The problem → In the copy, leave out the pictures and repeat all records exactly.

Exercise material →
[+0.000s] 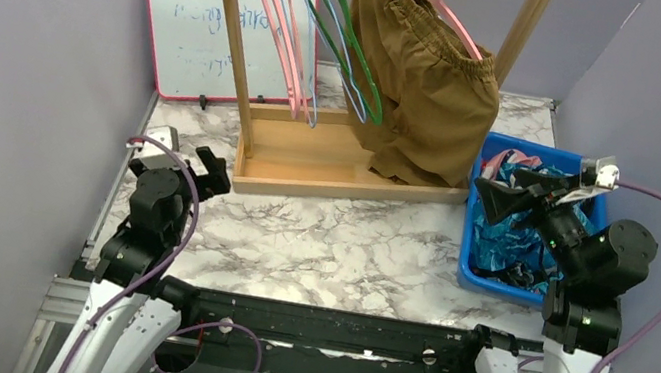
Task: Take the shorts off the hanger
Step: Reset both arms
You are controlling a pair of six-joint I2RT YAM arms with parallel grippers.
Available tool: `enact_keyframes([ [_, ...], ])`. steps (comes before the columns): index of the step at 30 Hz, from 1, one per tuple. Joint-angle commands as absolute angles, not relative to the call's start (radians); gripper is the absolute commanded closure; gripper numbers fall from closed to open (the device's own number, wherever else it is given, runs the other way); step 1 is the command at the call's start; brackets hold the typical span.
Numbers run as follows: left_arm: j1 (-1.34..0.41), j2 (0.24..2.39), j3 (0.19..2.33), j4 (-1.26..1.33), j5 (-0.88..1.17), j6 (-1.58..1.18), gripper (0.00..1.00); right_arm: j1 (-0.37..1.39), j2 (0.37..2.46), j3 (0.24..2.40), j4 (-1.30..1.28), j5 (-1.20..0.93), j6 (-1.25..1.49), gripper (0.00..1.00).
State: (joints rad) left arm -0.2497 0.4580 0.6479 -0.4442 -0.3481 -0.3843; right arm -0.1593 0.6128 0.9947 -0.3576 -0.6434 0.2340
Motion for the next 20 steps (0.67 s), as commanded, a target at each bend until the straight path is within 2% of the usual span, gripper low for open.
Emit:
enact_keyframes([
  [1, -0.244, 0.426, 0.718, -0.470, -0.425, -0.362, 0.01, -0.166, 0.569, 1.033, -0.326, -0.756, 0.126, 0.12],
  [4, -0.245, 0.443, 0.802, -0.495, -0.461, -0.293, 0.01, -0.166, 0.561, 1.080, -0.394, -0.600, 0.103, 0.10],
  [8, -0.246, 0.491, 0.886, -0.522, -0.523, -0.240, 0.01, -0.165, 0.568, 1.075, -0.452, -0.188, 0.179, 0.07],
  [10, -0.245, 0.520, 0.909, -0.545, -0.535, -0.230, 0.01, -0.166, 0.586, 1.068, -0.489, -0.059, 0.190, 0.07],
  [13, -0.246, 0.565, 0.933, -0.586, -0.537, -0.233, 0.01, -0.164, 0.616, 1.060, -0.511, -0.035, 0.175, 0.06],
  [20, -0.246, 0.567, 0.940, -0.612, -0.517, -0.260, 0.01, -0.164, 0.596, 1.039, -0.470, -0.147, 0.185, 0.06],
])
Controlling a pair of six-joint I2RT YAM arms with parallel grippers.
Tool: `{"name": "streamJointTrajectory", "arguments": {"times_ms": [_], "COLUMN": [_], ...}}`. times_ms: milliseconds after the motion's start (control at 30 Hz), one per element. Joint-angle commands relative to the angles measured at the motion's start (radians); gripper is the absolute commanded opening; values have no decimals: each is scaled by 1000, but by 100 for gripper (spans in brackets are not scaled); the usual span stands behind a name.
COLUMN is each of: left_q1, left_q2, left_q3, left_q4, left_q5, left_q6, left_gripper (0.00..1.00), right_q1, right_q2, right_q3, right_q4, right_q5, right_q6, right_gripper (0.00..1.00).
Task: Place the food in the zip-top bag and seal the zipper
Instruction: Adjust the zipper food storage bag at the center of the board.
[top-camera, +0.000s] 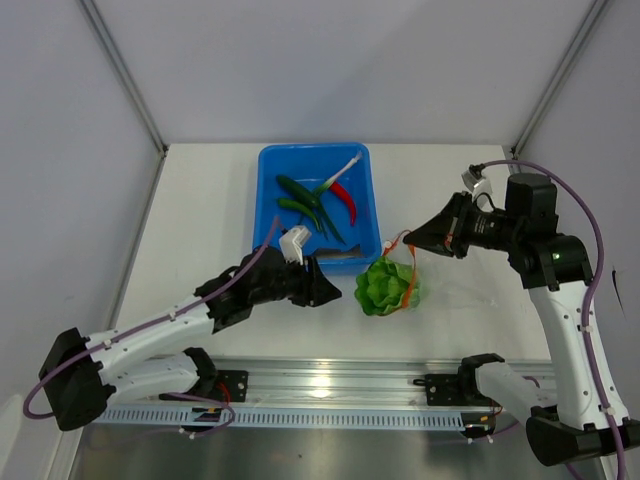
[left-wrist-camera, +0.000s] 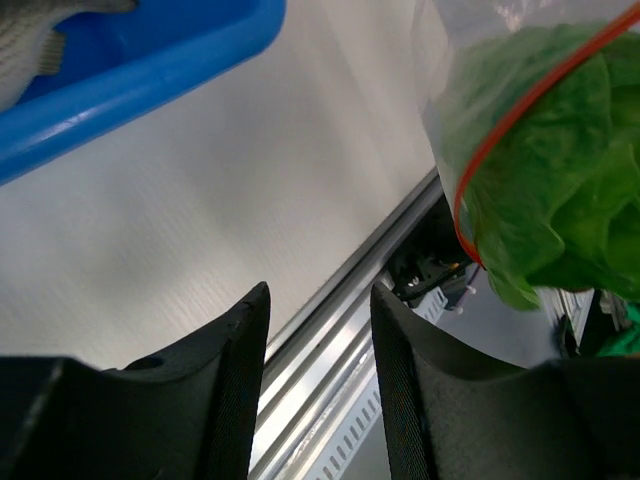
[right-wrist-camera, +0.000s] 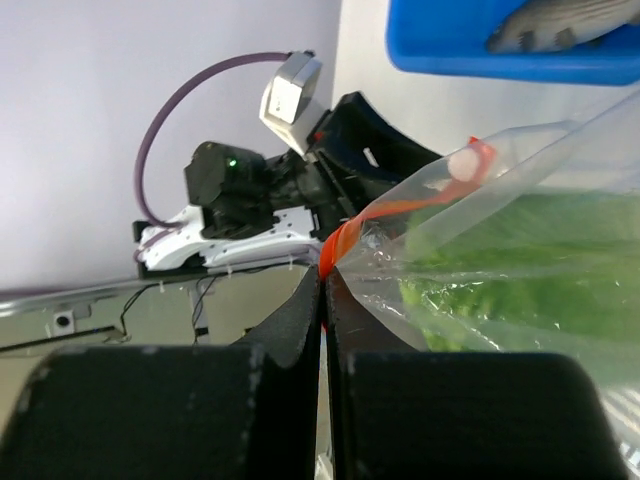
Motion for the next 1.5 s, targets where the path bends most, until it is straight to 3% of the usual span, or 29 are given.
{"name": "streamJointTrajectory", "arguments": {"times_ms": [0, 133, 267, 400, 1233, 1467], "left_q1": [12, 18, 24, 46, 58, 20], "left_q2": [17, 173, 233, 264, 129, 136], "left_q3": [-23, 73, 130, 168, 113, 172], "left_q4": [147, 193, 227, 208, 357, 287], "left_q5": [68, 221, 242, 237, 384, 346], "left_q6": [-24, -24, -47, -52, -107, -38], "left_gripper": [47, 49, 61, 63, 61, 69], "right_q1": [4, 5, 11, 24, 61, 74], "right_q2": [-11, -14, -17, -20, -20, -19], "right_q3": [43, 40, 44, 43, -3, -22], "right_q4": [74, 87, 92, 118, 164, 198], "right_q5": [-108, -141, -152, -163, -158, -168], "right_q6": [48, 62, 69, 91, 108, 145], "right_gripper": [0, 0, 0, 0, 0, 0]}}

Solution →
[+0.000s] 
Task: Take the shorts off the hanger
Step: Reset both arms
You are controlling a pair of six-joint I2RT YAM arms with parallel grippers.
Available tool: `enact_keyframes([ [_, ...], ])`. steps (comes before the columns): index of the step at 30 Hz, from 1, one per tuple. Joint-angle commands as absolute angles, not relative to the call's start (radians); gripper is the absolute commanded closure; gripper numbers fall from closed to open (the device's own number, wherever else it is given, runs the other way); step 1 is the command at the call's start; brackets hold the typical span.
Numbers run as follows: left_arm: j1 (-1.34..0.41), j2 (0.24..2.39), j3 (0.19..2.33), j4 (-1.26..1.33), j5 (-0.88..1.17), j6 (-1.58..1.18), gripper (0.00..1.00); right_arm: j1 (-0.37..1.39), j2 (0.37..2.46), j3 (0.24..2.40), j4 (-1.30..1.28), j5 (-1.20..0.93), j6 (-1.25..1.49), gripper (0.00..1.00).
State: (joints rad) left arm -0.2497 0.4580 0.6479 -0.4442 -0.3481 -0.3843; right arm -0.1593 0.6128 0.9947 -0.3576 -0.6434 0.2340
Motion for the next 20 steps (0.67 s), as commanded, a target at each bend until the straight path is within 2% of the usual span, gripper low for open.
Emit:
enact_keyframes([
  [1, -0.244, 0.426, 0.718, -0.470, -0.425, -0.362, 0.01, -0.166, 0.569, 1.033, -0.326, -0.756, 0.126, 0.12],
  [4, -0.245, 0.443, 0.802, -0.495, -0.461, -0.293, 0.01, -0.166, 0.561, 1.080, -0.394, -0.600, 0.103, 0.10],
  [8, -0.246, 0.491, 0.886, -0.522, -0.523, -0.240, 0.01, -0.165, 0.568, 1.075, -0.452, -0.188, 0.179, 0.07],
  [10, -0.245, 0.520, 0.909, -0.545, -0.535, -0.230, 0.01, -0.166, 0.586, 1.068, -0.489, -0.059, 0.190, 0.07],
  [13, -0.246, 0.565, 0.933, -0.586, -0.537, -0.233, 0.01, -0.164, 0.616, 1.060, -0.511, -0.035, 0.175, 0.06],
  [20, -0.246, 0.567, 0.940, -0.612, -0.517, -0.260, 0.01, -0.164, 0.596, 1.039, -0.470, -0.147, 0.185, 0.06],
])
Controlling a pair of six-joint I2RT YAM arms with parallel grippers.
Tool: `{"name": "streamJointTrajectory", "arguments": {"times_ms": [_], "COLUMN": [_], ...}}`. times_ms: milliseconds after the motion's start (control at 30 Hz), one per element. Joint-angle commands relative to the angles measured at the motion's start (radians); gripper is the absolute commanded opening; values have no decimals: each is scaled by 1000, but by 100 for gripper (spans in brackets are not scaled); the usual span stands behind a name.
COLUMN is each of: left_q1, left_q2, left_q3, left_q4, left_q5, left_q6, left_gripper (0.00..1.00), right_q1, right_q2, right_q3, right_q4, right_q5, right_q6, right_gripper (0.00..1.00).
Task: Place the food in the zip-top bag and seal the zipper
Instruction: Adjust the zipper food storage bag at the center of the board.
[top-camera, +0.000s] 
[left-wrist-camera, +0.000s] 
[right-wrist-camera, +0.000s] 
Motion for the next 1.5 s, targets where the path bends most, until it is straight to 3% of the usual span, or 29 are given.
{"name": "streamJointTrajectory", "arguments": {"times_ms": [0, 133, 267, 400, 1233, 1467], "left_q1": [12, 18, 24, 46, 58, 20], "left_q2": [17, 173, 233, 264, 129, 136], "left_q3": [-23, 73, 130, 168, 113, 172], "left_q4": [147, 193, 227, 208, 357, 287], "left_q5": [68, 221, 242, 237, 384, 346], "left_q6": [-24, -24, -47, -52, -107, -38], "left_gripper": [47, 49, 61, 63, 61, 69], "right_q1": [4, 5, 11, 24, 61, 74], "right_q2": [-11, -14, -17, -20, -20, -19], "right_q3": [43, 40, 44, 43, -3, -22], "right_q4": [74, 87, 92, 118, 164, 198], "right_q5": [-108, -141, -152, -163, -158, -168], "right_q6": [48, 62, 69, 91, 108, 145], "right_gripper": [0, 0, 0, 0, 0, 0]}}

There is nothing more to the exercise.